Source data ▸
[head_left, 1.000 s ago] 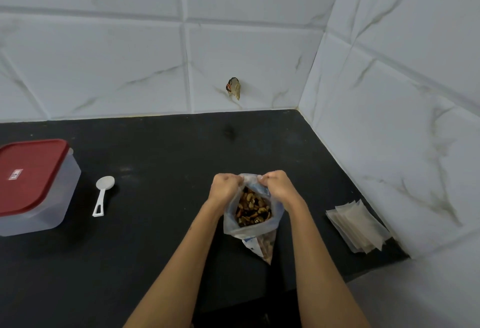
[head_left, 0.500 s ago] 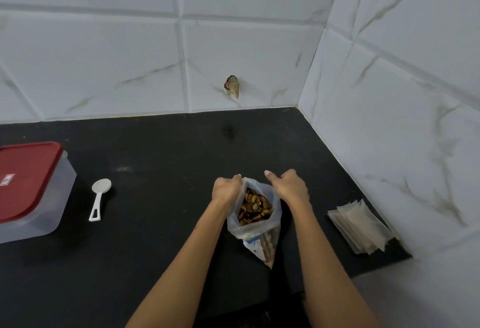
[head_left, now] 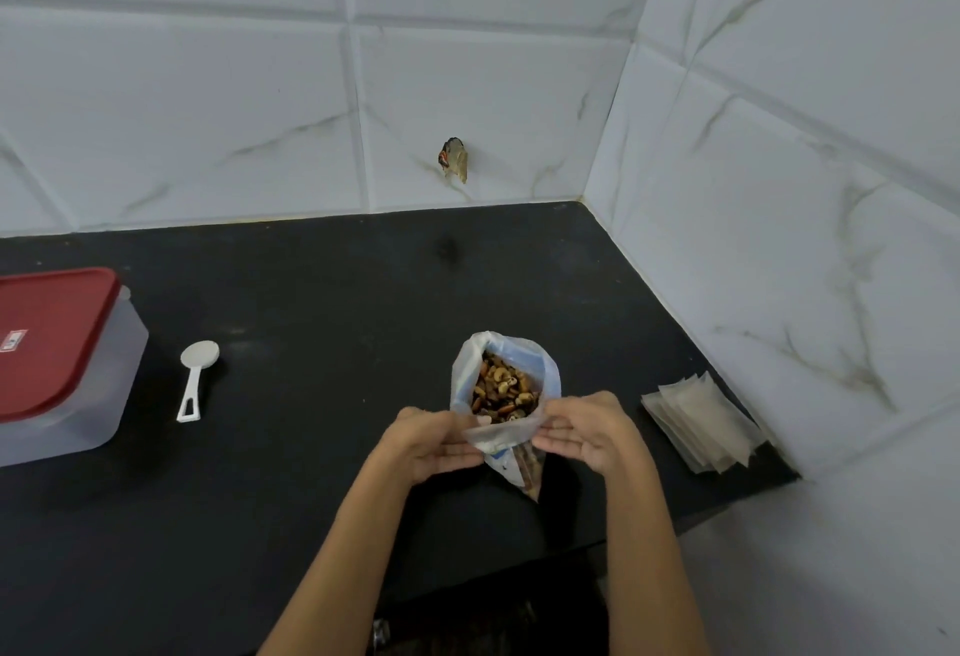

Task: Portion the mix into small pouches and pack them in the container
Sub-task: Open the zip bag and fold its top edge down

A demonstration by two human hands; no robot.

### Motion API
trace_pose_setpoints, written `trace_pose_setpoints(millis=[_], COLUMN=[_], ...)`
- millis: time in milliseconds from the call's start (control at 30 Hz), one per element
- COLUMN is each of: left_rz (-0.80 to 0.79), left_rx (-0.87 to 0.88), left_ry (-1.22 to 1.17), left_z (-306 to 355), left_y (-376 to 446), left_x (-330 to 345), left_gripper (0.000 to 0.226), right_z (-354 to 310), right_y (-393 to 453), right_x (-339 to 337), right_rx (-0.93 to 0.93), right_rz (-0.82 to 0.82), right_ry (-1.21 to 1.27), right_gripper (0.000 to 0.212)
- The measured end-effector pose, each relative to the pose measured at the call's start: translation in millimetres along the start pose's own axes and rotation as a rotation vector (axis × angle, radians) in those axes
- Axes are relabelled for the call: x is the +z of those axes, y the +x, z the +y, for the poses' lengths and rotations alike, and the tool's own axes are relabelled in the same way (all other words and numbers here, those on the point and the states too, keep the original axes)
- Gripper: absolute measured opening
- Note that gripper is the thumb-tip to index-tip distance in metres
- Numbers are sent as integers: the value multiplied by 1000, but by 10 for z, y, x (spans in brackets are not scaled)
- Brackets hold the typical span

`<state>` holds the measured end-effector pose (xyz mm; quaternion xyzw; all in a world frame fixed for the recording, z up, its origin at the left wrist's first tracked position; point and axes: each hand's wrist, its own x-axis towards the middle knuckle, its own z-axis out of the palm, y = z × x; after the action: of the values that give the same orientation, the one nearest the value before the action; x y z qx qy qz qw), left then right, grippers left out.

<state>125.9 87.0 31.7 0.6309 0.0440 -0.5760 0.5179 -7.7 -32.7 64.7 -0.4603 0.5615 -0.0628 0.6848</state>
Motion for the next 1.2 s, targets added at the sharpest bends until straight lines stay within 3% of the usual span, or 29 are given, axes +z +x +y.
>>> trace_pose_setpoints(millis=[200, 400, 533, 633, 700, 800, 967, 1067, 1200], left_rz=[-125, -136, 2, 104, 133, 176, 258, 371, 466], left_rx=[-74, -106, -133, -76, -18, 67, 135, 330, 688], left_ry=[-531, -628, -592, -530, -443, -252, 396, 485, 457], left_z=[-164, -179, -132, -135, -133, -101, 59, 137, 189], left_y=[19, -22, 7, 68, 80, 84, 24, 124, 254], left_x=[72, 82, 162, 245, 297, 294, 127, 29, 83], left_gripper=[24, 17, 29, 45, 40, 37, 32, 55, 59], right_z=[164, 287, 321, 297, 271, 208, 21, -43, -152], right_y=[58, 143, 214, 219, 222, 235, 186, 233, 381], right_x=[-99, -41, 104, 206, 251, 258, 171, 118, 246], right_rx=[60, 195, 208, 126, 57, 11, -70, -315, -708], right_rz=[-107, -27, 74, 133, 201, 280, 451, 518, 331], right_ry=[452, 487, 368, 191, 82, -128, -635, -678, -740], right_gripper=[19, 24, 24, 20, 14, 28, 42, 47, 43])
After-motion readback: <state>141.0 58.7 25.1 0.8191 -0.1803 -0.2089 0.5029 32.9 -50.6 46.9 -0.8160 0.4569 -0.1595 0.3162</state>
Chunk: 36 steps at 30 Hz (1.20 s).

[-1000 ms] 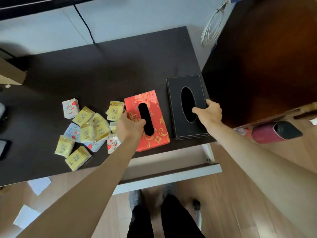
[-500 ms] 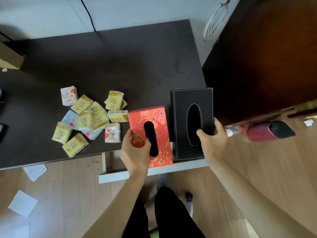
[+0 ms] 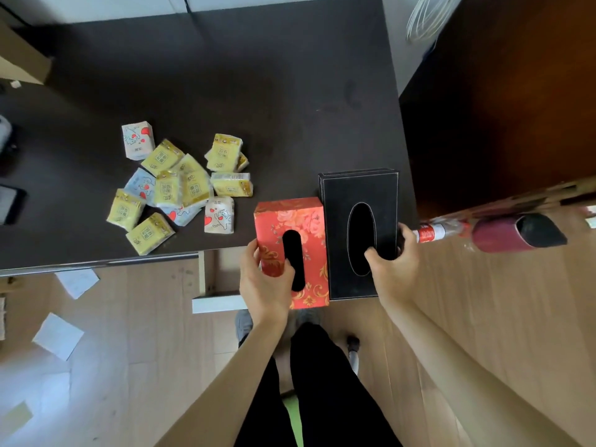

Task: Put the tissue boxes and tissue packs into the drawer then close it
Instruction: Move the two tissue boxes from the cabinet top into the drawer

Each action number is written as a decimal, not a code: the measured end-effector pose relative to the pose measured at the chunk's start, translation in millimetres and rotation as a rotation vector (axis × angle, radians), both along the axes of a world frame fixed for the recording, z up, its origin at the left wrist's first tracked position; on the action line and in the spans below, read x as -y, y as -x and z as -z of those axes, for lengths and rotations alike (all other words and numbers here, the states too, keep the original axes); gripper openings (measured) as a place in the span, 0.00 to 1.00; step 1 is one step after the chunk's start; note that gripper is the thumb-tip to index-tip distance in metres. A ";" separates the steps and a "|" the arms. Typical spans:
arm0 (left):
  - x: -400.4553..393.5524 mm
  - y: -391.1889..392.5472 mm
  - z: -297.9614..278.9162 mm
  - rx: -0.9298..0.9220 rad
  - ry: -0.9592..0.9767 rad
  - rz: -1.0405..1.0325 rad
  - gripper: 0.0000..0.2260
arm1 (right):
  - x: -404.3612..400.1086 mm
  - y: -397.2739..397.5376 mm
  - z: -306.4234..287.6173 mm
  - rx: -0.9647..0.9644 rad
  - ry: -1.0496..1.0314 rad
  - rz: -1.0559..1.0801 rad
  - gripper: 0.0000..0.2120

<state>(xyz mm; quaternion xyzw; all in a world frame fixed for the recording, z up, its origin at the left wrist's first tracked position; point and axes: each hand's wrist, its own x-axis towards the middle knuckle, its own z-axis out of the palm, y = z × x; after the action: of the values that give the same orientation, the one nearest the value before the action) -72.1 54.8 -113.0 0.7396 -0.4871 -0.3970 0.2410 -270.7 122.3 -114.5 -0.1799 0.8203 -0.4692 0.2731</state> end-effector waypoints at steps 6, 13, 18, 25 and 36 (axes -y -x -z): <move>-25.8 -11.3 -1.2 0.025 -0.069 0.059 0.30 | -30.1 -10.2 -0.5 0.058 -0.077 0.003 0.29; -72.0 -30.2 -0.5 0.091 -0.208 0.100 0.30 | -80.0 -24.5 2.2 0.180 -0.230 -0.003 0.30; -94.8 -37.1 7.3 0.141 -0.268 0.116 0.29 | -108.6 -30.2 14.4 0.146 -0.340 -0.061 0.31; -97.0 -33.0 35.7 0.190 -0.337 0.121 0.26 | -115.7 -22.8 39.8 -0.033 -0.472 -0.229 0.29; -92.1 -21.2 73.1 0.192 -0.402 0.260 0.30 | -117.7 9.0 42.9 -0.660 -0.752 -0.728 0.36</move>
<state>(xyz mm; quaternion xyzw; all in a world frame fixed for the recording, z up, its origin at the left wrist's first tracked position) -50.9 146.9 -186.1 0.7382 -0.5100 -0.4414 -0.0114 -279.7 240.0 -157.5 -0.4752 0.8568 0.0559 0.1920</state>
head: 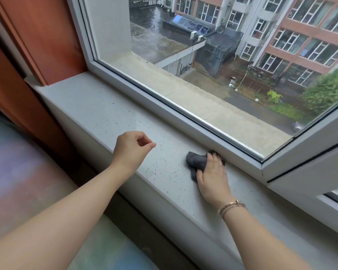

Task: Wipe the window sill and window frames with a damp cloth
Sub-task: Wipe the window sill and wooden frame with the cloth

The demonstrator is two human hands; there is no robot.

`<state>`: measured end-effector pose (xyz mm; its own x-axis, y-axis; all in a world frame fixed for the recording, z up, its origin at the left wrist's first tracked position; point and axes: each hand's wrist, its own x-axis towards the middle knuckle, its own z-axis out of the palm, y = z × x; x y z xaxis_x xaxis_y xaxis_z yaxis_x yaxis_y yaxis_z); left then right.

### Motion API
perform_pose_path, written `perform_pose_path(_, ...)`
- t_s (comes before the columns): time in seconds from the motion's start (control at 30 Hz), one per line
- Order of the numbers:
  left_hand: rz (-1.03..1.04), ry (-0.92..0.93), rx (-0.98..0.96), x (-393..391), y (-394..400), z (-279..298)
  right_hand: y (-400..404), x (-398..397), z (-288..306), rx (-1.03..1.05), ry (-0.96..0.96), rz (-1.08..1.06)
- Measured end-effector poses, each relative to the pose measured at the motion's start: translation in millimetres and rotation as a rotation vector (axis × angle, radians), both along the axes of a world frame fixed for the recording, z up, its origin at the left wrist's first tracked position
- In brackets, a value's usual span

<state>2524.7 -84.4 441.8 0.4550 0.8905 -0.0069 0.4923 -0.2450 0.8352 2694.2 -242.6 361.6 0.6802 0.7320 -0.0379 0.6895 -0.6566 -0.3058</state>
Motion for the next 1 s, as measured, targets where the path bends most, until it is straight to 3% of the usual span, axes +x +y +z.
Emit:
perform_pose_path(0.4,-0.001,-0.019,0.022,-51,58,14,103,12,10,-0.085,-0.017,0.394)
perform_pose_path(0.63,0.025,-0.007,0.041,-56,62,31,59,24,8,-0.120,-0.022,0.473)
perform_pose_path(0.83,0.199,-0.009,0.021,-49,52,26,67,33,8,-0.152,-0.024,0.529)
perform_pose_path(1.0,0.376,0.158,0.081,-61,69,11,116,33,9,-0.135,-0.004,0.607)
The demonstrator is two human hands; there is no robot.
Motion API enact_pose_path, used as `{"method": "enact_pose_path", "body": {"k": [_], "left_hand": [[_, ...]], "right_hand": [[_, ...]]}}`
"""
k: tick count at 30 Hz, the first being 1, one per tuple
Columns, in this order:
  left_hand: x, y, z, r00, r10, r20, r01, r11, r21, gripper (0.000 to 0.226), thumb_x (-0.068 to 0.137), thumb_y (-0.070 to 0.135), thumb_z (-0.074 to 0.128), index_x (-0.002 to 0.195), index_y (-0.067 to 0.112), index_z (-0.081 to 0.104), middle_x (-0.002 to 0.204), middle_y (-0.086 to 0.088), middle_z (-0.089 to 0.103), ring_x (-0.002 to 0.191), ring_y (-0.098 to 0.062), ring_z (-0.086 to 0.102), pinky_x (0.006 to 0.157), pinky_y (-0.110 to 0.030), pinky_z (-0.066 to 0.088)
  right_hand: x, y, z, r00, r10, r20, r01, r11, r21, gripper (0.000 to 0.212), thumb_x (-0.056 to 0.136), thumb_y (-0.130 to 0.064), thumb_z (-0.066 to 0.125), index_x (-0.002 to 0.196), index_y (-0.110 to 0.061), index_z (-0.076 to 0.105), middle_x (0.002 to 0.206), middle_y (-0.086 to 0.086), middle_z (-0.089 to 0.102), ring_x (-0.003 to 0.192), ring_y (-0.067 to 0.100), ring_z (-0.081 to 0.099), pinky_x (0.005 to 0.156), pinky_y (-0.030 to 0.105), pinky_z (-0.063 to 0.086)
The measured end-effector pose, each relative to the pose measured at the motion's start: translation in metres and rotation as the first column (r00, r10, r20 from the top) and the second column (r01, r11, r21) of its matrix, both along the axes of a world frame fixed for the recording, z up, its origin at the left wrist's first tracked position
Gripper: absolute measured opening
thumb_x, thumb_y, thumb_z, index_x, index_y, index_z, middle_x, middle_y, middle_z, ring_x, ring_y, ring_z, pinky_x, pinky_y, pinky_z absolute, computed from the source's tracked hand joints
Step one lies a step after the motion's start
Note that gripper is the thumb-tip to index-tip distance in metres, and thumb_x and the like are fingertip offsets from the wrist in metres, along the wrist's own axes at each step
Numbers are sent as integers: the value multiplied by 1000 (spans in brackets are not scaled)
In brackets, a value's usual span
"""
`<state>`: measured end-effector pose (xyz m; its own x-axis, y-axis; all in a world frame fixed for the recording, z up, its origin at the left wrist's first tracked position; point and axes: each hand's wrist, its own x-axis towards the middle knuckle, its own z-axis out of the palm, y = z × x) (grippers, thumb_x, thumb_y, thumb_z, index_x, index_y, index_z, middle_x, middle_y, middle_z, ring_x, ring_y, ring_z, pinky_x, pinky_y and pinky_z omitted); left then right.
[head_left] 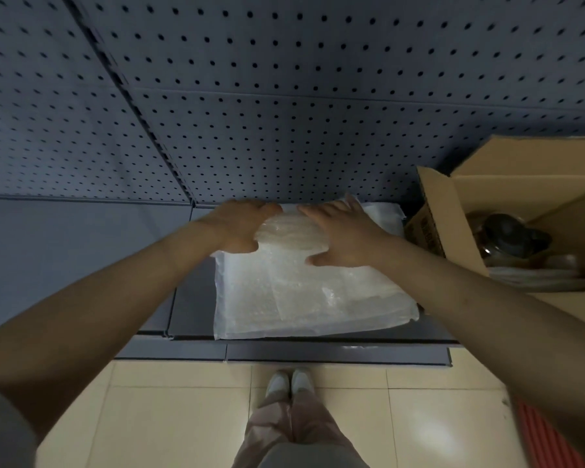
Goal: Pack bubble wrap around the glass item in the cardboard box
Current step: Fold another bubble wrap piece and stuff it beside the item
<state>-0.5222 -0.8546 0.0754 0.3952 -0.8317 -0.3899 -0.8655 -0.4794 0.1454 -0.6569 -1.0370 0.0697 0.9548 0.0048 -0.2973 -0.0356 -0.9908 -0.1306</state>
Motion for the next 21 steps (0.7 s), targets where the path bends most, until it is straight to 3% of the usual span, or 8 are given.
{"method": "enact_pose_path", "body": {"k": [2,5,7,10,14,18,21], "left_hand": [[0,1,13,999,23,-38,-23,1000,-9,78,79,19,68,146,27,29,134,-5,51,113,-24,54,89,-29,44],[-2,2,31,998,34,-50,-34,999,-8,78,78,19,69,146,27,30,130,-5,51,111,-22,54,84,-27,42],[-5,3,44,999,26,-21,-26,1000,1,78,79,22,69,145,28,30,128,-5,50,109,-23,54,83,-29,46],[-8,6,64,997,-4,78,1,999,34,76,81,27,67,146,27,28,128,-6,47,107,-24,55,83,-33,50],[-10,10,100,983,-33,179,20,997,73,78,81,32,67,146,25,25,127,-6,46,106,-24,55,83,-35,50],[-5,14,151,986,9,169,-16,999,43,71,79,38,67,139,27,32,124,-2,48,106,-22,54,85,-37,50],[-1,8,191,969,6,246,4,999,-38,66,78,42,66,135,27,35,122,-1,50,103,-20,54,80,-33,48]], "right_hand": [[1,3,8,999,17,44,-14,998,-59,90,79,-49,66,151,-22,19,149,5,38,132,27,38,115,45,19],[2,4,22,995,-14,100,18,999,-41,61,84,-28,64,138,-16,38,131,9,53,115,27,52,94,35,43],[0,6,33,993,-22,120,26,999,-39,50,84,-26,63,129,-14,44,121,9,57,107,27,56,80,31,45],[1,8,55,995,-23,95,30,997,-69,46,86,-28,60,126,-13,45,116,9,58,101,27,57,68,27,36],[1,11,88,996,-25,90,30,998,-62,46,85,-30,61,126,-14,46,117,8,56,101,25,56,70,28,41],[7,1,139,997,-57,60,58,998,-19,37,86,-29,61,119,-17,49,116,5,54,98,21,52,74,31,45],[13,-14,185,989,-117,89,113,992,53,45,82,-27,65,125,-22,50,117,4,49,105,23,51,88,36,48]]}}
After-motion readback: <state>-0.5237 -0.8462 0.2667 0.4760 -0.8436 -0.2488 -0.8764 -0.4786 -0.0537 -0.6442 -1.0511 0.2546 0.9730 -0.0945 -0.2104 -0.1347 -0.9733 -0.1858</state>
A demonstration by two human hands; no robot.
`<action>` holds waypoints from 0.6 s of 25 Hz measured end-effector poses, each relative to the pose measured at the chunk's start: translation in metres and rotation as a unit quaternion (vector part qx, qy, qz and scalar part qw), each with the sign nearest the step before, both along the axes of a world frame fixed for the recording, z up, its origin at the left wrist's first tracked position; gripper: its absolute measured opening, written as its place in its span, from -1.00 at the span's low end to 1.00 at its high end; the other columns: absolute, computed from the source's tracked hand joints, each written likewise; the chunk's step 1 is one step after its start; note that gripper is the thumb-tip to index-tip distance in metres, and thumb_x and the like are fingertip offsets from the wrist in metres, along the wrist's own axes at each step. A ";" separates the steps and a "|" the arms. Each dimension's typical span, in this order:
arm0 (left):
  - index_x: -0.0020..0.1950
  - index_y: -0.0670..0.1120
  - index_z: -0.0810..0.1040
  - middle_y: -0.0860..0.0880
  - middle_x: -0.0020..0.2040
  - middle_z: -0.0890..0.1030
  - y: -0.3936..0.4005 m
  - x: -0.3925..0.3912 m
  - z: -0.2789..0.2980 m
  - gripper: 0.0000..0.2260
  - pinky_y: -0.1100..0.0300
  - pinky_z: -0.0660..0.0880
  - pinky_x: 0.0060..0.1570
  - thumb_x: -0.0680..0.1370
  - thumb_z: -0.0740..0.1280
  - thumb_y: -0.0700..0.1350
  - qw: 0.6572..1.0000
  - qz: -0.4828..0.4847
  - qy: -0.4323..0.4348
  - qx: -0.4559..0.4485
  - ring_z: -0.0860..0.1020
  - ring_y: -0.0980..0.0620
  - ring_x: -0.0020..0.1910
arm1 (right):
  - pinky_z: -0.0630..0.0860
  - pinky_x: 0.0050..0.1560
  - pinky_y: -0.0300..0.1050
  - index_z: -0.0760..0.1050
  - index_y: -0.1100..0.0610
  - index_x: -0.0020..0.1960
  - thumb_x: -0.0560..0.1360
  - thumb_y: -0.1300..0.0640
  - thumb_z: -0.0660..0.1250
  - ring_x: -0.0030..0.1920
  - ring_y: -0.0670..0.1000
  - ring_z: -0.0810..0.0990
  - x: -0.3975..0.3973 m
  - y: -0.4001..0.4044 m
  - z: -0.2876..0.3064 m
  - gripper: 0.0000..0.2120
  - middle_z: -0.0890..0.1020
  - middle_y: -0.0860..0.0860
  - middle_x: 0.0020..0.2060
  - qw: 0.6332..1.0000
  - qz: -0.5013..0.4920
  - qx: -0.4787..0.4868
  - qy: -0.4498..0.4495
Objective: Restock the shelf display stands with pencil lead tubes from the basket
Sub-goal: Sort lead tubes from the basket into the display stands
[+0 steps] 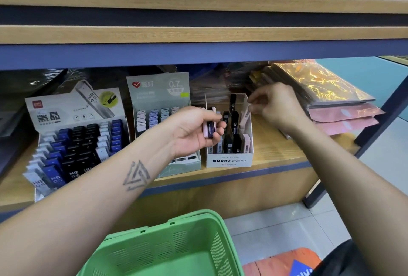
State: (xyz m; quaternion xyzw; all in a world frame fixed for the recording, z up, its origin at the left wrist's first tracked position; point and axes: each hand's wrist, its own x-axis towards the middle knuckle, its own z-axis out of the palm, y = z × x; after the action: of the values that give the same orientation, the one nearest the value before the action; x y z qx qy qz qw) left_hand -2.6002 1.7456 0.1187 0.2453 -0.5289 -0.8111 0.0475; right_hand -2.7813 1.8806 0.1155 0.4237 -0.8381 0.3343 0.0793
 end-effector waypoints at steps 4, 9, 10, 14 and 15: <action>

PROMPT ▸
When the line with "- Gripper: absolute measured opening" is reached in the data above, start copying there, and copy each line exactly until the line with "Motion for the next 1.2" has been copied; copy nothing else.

FINISHED TASK ▸
- Gripper: absolute measured opening
- Note that gripper is the thumb-tip to index-tip distance in metres
- Numbers are sent as integers: the value multiplied by 1000, but by 10 for z, y, x (spans in brackets are not scaled)
- Brackets hold the typical span

`<state>` holds the measured end-effector pose (xyz mm; quaternion xyzw; all in a world frame fixed for the recording, z up, its origin at the left wrist's first tracked position; point and axes: each hand's wrist, its own x-axis towards the middle knuckle, its own z-axis out of the palm, y = z × x; after the action: of the values that give the same orientation, the one nearest the value before the action; x y z qx qy qz qw), left then right, grippers left out.

<state>125.9 87.0 31.7 0.6309 0.0440 -0.5760 0.5179 -7.7 -32.7 64.7 -0.4603 0.5615 -0.0628 0.6848</state>
Motion for the next 1.2 s, targets added at the sharpest bends until straight lines stay within 3% of the usual span, or 29 are given, axes +z +x +y.

No additional work is needed on this exercise.